In September 1862, Lee launched a daring offensive into Maryland.
No one could be sure exactly what Lee planned to do. But in an
incredible stroke of luck, a copy of Lee's battle plan (which
had been wrapped around three cigars) fell into the hands of Union
General George B. McClellan. After only a brief delay, on September
17, 1862, McClellan forces attacked Lee at Antietam Creek in Maryland.
The Battle of Antietam (which is sometimes referred to as the
Battle of Sharpsburg) produced the bloodiest single day of the
Civil War. Lee suffered 11,000 casualties; McClellan, 13,000.
Lee was forced to retreat, allowing the North to declare the battle
a Union victory. But Union forces failed to follow up on their
surprise success and decisively defeat Lee's army.
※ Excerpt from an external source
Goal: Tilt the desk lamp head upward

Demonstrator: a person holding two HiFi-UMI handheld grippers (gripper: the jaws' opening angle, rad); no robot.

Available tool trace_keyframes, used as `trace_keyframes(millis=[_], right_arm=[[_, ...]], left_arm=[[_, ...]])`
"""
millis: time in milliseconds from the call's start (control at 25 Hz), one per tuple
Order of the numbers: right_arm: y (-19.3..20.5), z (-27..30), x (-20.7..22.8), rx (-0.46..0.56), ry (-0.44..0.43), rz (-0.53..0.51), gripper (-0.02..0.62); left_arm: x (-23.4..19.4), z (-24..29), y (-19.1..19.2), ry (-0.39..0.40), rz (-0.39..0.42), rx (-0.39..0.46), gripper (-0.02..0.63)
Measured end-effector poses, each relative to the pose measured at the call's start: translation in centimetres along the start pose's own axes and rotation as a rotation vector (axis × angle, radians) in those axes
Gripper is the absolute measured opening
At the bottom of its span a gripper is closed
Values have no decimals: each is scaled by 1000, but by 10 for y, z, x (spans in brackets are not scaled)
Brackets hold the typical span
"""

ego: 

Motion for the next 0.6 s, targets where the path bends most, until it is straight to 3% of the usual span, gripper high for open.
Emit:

Lincoln deeply mistrusted McClellan, an obsessively cautious
general and a Democrat who bitterly opposed the Emancipation Proclamation
and who called Lincoln the "Gorilla." Lincoln was outraged
by the statement of one Union officer, Major John J. Key, whose
brother was a key McClellan adviser, that it was not the objective
of the war to crush the Confederate army. Instead, Key implied,
the goal was simply to drag the war out until both sides gave
up and the Union could be restored with slavery intact. Key was
the only officer to be dismissed from service for uttering disloyal
sentiments.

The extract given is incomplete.